INFORMATION SHOWN.
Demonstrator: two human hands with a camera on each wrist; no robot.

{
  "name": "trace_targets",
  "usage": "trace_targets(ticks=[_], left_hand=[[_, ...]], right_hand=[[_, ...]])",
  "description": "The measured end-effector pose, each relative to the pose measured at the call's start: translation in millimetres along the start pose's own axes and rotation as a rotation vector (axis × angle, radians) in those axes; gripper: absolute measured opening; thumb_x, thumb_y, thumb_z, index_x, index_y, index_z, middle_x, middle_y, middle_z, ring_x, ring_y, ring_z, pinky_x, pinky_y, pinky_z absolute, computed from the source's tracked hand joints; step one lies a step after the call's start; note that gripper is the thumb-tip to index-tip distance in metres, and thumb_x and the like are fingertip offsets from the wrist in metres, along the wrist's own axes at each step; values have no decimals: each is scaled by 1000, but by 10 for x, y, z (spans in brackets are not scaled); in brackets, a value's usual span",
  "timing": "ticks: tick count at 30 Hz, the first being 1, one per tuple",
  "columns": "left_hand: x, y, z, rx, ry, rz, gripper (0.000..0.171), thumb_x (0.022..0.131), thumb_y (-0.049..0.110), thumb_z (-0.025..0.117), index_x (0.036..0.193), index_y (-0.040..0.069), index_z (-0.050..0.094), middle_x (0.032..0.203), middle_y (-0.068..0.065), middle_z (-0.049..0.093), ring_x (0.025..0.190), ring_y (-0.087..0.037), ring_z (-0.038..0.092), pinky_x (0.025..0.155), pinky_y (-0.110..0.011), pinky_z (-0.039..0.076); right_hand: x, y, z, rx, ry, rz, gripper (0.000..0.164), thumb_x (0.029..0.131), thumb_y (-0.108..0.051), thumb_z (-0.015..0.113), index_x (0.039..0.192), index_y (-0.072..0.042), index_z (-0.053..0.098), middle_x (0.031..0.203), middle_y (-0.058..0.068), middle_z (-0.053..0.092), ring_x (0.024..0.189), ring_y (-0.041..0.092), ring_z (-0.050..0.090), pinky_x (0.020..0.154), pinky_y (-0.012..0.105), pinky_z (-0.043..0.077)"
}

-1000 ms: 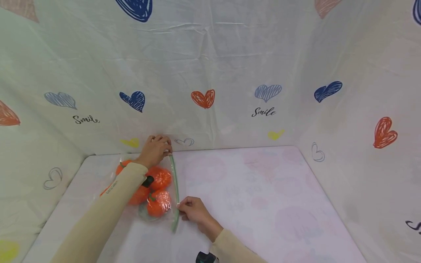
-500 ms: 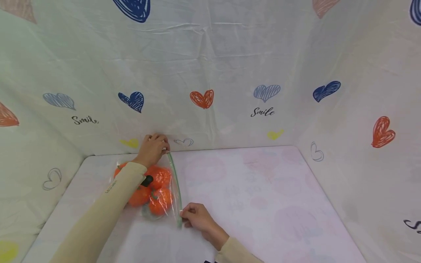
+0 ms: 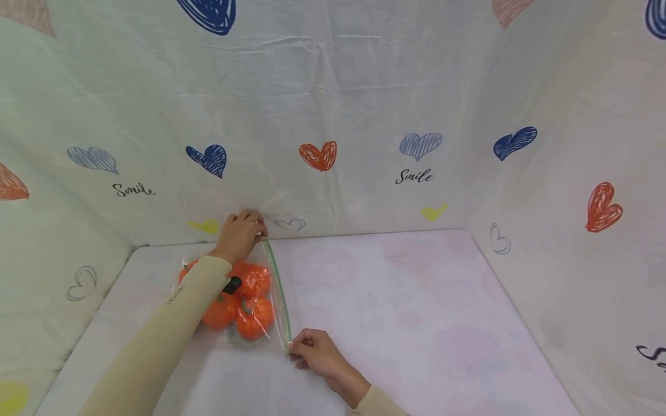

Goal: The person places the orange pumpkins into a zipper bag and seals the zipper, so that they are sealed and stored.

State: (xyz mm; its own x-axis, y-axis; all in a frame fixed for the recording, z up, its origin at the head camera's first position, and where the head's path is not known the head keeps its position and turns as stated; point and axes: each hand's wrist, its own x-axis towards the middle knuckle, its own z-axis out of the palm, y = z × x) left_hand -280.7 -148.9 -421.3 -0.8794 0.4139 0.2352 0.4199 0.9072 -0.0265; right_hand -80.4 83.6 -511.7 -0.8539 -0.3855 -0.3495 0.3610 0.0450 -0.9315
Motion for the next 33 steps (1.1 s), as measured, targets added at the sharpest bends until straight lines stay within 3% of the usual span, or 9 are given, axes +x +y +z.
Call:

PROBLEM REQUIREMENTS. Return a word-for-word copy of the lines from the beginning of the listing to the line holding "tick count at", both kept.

EXPECTED ANSWER.
Demonstrator: two human hands with a camera on each wrist; no robot.

{
  "name": "trace_targets",
  "usage": "trace_targets(ticks=[_], left_hand=[[_, ...]], right_hand=[[_, ...]])",
  "description": "The measured end-effector pose, each relative to the pose measured at the call's start: translation in millimetres along the start pose's own axes and rotation as a rotation vector (axis × angle, radians) in those axes; gripper: absolute measured opening; thumb_x, thumb_y, thumb_z, index_x, index_y, index_z, middle_x, middle_y, middle_z, ring_x, ring_y, ring_z, pinky_x, pinky_y, pinky_z absolute, computed from the source's tracked hand joints; step one lies a step after the call's start; note that gripper is the thumb-tip to index-tip distance in metres, and thumb_x and the like are fingertip offsets from the wrist in metres, along the wrist's own axes at each step; values have no decimals: each is scaled by 1000, but by 10 for x, y, z (spans in brackets are not scaled); in brackets, a value's usual span",
  "timing": "ticks: tick count at 30 Hz, the first being 1, one per tuple",

The output requires nothing else.